Work to be completed :: Your reply must be one number: the count of lines in the data below that contain "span".

-- Exercise data follows --

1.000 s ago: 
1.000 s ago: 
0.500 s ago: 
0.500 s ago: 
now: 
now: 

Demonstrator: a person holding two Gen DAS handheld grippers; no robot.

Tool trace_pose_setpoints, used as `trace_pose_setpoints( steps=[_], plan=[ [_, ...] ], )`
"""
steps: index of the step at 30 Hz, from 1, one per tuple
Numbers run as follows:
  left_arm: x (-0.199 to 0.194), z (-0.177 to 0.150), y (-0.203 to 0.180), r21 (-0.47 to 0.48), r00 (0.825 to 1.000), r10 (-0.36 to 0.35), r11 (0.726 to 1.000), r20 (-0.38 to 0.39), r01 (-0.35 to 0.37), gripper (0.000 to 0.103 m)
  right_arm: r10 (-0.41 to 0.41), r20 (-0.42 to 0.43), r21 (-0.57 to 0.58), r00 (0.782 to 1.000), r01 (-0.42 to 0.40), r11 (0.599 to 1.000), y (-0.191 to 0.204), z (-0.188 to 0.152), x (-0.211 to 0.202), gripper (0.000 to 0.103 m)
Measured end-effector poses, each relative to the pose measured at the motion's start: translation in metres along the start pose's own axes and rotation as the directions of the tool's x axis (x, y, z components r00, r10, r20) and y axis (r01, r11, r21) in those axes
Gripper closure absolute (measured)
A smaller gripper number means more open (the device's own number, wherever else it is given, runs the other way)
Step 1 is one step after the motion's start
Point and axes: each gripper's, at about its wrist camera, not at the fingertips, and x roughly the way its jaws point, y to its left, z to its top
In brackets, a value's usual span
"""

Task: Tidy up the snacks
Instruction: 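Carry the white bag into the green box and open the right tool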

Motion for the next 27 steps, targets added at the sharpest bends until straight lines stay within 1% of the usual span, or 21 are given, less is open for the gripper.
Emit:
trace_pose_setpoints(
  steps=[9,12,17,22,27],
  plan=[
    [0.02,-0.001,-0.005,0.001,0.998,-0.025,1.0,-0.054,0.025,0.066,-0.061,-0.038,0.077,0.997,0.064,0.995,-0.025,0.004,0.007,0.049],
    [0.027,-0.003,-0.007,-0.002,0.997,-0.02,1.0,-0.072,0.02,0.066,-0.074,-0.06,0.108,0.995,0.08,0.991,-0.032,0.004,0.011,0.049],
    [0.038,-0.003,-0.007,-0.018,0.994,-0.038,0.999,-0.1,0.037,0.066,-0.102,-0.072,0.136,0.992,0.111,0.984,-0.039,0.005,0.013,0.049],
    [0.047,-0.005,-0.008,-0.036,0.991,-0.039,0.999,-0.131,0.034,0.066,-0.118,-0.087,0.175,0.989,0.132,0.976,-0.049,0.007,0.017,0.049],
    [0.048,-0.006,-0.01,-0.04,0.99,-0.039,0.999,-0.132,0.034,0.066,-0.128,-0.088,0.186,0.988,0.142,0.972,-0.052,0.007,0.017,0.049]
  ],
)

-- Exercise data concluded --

Answer box :: 2